Protection of sex workers
BMJ 2007; 334 doi: https://doi.org/10.1136/bmj.39087.642801.BE (Published 11 January 2007) Cite this as: BMJ 2007;334:52- Michael D E Goodyear, assistant professor (mgoodyear{at}dal.ca)1,
- Linda Cusick, reader in substance use2
- 1Department of Medicine and Women's Centre, Dalhousie University, NS, Canada B3H 2Y9
- 2Institute for Applied Social and Health Research, University of Paisley, PA1 2BE UK
Between 2 and 12 December 2006, the bodies of five young women—Gemma Adams, Tania Nicol, Anneli Alderton, Paula Clennell, and Annette Nicholls (aged 19-29)—were discovered near Ipswich.w1 Their involvement in street prostitution created a media controversy over whether labelling them as prostitutes was dehumanising, as well as raising questions about our duty to protect such women, and how this can be best achieved.w2 Sex workers and their families have spoken of abuse and violence, and they have added a human face to these women's lives. This has provoked an overdue debate, but the same stereotyping, prejudices, myths, and a failure to appreciate the complexity and diversity of sex work and its social contexts persist.1
Sex workers around the world continue to be murdered, including about six each year in the United Kingdom.w3 Standardised mortality rates for sex workers are six times those seen in the general population (18 for murder), the highest for any group of women. Death and violence are but part of a spectrum of physical and emotional morbidity endured.2 w4-w7
At issue are human rights and repressive legislation in the UK, thus inviting comparisons with how other countries protect sex workers. Governments and health and social services have a duty of care without discrimination.3 The UK government failed these women4 w2 w8 by ignoring their voices,w9 and those of researchers, service providers, and organisations,2 5 6 7 including the BMJ,8 9 and by promoting discriminatory laws and practices.4 9 Recent policies on prostitution (such as Paying the price)10 are disturbingly reminiscent of the Victorian Contagious Diseases Acts,11 and specialist services state that these have increased the vulnerability of sex workers.4 9
Marginalisation and the “violence of stigmatisation”w10 invite victimisation and create barriers to accessing health and social care.
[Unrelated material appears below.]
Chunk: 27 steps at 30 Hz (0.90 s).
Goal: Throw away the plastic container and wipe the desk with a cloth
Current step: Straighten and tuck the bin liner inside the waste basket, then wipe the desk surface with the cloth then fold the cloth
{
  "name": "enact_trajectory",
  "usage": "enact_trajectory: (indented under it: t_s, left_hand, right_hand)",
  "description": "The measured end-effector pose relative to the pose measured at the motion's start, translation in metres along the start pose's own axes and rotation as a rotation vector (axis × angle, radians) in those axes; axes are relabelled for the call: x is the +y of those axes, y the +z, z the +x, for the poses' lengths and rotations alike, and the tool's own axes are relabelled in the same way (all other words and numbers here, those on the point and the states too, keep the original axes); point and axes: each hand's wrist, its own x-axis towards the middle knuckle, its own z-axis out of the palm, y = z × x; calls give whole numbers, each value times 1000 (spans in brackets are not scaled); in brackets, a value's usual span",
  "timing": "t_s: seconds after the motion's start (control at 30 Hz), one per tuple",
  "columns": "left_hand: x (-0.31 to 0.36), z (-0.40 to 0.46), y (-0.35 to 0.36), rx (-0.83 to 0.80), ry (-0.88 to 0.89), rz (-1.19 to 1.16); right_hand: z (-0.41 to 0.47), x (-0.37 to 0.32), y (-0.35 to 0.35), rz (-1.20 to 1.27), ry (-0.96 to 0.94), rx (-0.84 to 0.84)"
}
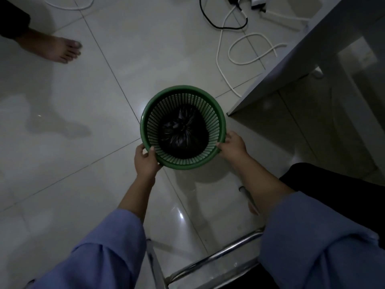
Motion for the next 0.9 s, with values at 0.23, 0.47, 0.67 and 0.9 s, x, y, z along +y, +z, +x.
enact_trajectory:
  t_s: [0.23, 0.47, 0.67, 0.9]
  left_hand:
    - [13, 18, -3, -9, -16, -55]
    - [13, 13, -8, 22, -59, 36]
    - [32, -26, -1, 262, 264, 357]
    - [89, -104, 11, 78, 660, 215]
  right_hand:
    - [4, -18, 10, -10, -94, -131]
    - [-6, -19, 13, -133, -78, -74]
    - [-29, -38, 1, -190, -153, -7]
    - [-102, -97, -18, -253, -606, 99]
The UK government was warned of the consequences of its actions from many quarters, but persisted.4 9 Analysis of 150 years of failed policies in the UK requires an understanding of the barriers to implementing effective broad social policies,12 which do not fit well within the narrow remit of the Home Office.4
The moral debate on sex work is deeply divisive, often denying both a voice and the ability to make choices to the women at its centre.w10 Radicals and abolitionists believe that prostitution can be eradicated and that removing criminal proscription would institutionalise violence against women and their objectification in sexual slavery. The liberal viewpoint recognises the inevitability and legitimacy of sex work and that choices, even when constrained, are still legitimate.
Fundamentally this is the wrong debate, because the morality of prostitution is not the issue,w8 for morality is “not the law's business.”13 It is state oppression, constraints of autonomy, and the resulting abuse and exploitation of marginalised women (whatever their occupation) that are the real moral issues, as those who work and care for these women know all to well.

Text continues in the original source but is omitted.